5 Repository structure

embedslr/                 # main package
├── io.py                 # read_csv(), column detection, title+abstract merge
├── embeddings.py         # providers + list_models(), get_embeddings()
├── similarity.py         # cosine ranking (rank_by_cosine)
├── bibliometrics.py      # indicators A … I + full_report()
├── wizard.py             # interactive terminal assistant (offline pipeline), run()
├── cli.py                # argparse CLI: single 'embedslr' command with flags
├── colab_app.py          # Google Colab widget
├── utils.py              # chunk_iterable(), getenv_or_raise(), progress()
├── _version.py           # aux version holder
└── __init__.py           # public API exports
docs/                     # static docs (this page)
examples/                 # sample data and results
pyproject.toml            # metadata, runtime deps, build backend, entry points
setup.cfg                 # flake8 + packaging extras
MANIFEST.in               # non‑Python files included in sdist
LICENSE                   # MIT licence
README.md                 # repo front page – quick overview
.gitignore                # build artefacts, __pycache__, *.ipynb_checkpoints

6 File highlights

io.py – read_csv(), column auto‑detection (autodetect_columns()), combine_title_abstract()
embeddings.py – functional API for providers (list_models(), get_embeddings())
similarity.py – rank_by_cosine() (ascending by distance_cosine)
bibliometrics.py – indicator functions, indicators(), full_report() (top_n is optional; default = full dataset)
wizard.py – end‑to‑end pipeline with SBERT offline logic (HF_HUB_OFFLINE=1 after first download)
cli.py – argparse‑based CLI (no Typer sub‑commands)
colab_app.py – run() builds the ipywidgets GUI
utils.py – chunk_iterable, getenv_or_raise, progress

7 Citing EmbedSLR

@misc{matysik2025embedslr,
  title  = {EmbedSLR – deterministic embedding‑based screening and bibliometric validation in SLR},
  author = {Matysik, Sebastian and Wiśniewska, Joanna and Frankowski, Paweł K.},
  year   = {2025},
  url    = {https://github.com/s-matysik/EmbedSLR}
}

8 FAQ

❓ I have no API key. Can I still use EmbedSLR?

Yes. Choose the sbert provider. The model is downloaded once from HF Hub and then works fully offline.

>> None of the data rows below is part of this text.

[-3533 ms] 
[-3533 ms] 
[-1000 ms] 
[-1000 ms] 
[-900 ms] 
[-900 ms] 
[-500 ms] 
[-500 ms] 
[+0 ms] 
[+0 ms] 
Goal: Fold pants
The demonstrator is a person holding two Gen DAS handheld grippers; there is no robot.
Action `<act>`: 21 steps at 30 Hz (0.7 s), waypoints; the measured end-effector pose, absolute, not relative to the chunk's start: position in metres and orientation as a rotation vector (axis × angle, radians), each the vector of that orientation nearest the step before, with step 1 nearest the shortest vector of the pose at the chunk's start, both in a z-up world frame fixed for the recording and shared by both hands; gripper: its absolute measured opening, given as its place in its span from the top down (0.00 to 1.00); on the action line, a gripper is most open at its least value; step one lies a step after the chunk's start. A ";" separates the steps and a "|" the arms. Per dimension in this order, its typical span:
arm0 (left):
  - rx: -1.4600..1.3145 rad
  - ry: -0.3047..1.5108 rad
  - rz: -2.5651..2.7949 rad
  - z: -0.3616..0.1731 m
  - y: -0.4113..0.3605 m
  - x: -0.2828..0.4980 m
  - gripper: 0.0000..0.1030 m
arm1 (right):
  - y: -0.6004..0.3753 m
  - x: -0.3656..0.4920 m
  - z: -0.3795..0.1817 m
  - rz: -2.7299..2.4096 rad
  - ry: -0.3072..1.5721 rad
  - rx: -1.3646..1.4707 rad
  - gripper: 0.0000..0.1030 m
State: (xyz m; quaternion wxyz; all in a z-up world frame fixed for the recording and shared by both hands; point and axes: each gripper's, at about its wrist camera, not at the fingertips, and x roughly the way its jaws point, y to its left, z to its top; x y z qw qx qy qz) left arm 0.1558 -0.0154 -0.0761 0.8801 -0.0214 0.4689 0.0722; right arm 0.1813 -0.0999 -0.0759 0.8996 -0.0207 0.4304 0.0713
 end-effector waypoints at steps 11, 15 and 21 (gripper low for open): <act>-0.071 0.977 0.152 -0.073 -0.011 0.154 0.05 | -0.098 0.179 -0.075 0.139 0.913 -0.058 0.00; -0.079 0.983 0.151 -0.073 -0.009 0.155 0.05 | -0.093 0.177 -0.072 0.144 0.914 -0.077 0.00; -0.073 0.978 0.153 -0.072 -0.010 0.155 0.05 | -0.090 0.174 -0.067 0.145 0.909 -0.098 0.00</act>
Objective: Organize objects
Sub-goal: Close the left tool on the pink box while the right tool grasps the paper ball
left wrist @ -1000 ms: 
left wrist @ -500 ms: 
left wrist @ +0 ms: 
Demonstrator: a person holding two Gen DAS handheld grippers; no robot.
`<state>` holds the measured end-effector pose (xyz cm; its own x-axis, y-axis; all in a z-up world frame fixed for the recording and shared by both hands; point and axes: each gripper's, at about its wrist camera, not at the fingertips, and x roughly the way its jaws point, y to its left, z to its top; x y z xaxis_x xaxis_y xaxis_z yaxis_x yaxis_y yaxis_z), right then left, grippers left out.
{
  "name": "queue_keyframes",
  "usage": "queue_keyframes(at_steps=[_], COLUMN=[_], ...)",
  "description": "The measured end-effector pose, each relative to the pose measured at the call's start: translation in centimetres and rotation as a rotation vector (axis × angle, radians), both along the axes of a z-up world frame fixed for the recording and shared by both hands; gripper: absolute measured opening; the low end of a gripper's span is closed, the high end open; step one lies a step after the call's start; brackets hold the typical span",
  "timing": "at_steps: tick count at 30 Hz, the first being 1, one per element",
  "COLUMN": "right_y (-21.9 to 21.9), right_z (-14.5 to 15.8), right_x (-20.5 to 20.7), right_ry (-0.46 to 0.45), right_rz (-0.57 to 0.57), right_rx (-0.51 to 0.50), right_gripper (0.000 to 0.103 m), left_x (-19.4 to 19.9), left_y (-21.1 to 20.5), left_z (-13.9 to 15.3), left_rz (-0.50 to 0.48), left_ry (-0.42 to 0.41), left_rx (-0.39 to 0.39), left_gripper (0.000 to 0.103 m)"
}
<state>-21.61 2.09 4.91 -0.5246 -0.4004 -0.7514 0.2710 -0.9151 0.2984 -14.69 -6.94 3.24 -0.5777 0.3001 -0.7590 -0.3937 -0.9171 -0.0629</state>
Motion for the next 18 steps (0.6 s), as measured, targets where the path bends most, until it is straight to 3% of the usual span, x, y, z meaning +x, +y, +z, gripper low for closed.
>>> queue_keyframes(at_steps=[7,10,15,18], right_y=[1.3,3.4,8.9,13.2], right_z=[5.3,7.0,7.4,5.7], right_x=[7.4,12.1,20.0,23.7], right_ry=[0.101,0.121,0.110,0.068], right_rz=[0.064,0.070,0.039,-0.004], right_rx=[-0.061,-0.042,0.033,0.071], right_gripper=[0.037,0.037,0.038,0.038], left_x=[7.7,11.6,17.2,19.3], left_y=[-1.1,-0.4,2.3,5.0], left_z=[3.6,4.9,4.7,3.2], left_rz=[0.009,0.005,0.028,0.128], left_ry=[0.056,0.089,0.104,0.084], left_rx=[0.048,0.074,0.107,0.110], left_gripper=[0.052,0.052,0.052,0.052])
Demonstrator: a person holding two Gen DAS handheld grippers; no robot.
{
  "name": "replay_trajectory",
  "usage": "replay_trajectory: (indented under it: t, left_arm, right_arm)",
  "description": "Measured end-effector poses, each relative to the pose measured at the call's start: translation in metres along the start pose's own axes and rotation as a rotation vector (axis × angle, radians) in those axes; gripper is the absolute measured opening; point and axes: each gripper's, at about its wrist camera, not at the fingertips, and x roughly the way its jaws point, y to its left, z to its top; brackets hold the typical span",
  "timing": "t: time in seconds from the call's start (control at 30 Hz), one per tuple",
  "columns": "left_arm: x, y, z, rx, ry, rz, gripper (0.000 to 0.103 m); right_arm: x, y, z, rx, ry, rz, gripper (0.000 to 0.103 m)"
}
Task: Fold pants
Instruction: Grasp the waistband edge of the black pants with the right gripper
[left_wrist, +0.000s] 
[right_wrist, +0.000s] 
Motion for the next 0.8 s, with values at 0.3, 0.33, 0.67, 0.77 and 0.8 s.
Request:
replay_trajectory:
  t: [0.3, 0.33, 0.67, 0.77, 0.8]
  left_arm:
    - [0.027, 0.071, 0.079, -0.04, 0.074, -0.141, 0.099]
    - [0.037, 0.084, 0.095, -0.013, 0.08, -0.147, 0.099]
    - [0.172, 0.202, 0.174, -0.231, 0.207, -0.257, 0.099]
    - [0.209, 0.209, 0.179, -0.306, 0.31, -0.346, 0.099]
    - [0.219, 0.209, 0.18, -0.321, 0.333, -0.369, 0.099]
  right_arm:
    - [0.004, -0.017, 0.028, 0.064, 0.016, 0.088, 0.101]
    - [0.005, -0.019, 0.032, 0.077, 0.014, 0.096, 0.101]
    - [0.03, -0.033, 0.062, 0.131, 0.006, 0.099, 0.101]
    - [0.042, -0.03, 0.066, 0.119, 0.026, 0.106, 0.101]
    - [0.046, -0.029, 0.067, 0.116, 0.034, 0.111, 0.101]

❓ How do I set Top‑N for the metrics?

In the wizard, enter the desired number when prompted (🔢 Top‑N publications for metrics). In the API, pass top_n to full_report(). If you omit top_n, the report is computed on the full dataset.

❓ Which environment variables are used for cloud providers?

OPENAI_API_KEY, COHERE_API_KEY, JINA_API_KEY, NOMIC_API_KEY. You may also pass --api_key in the CLI.

This page was generated automatically – last update: 08 Aug 2025.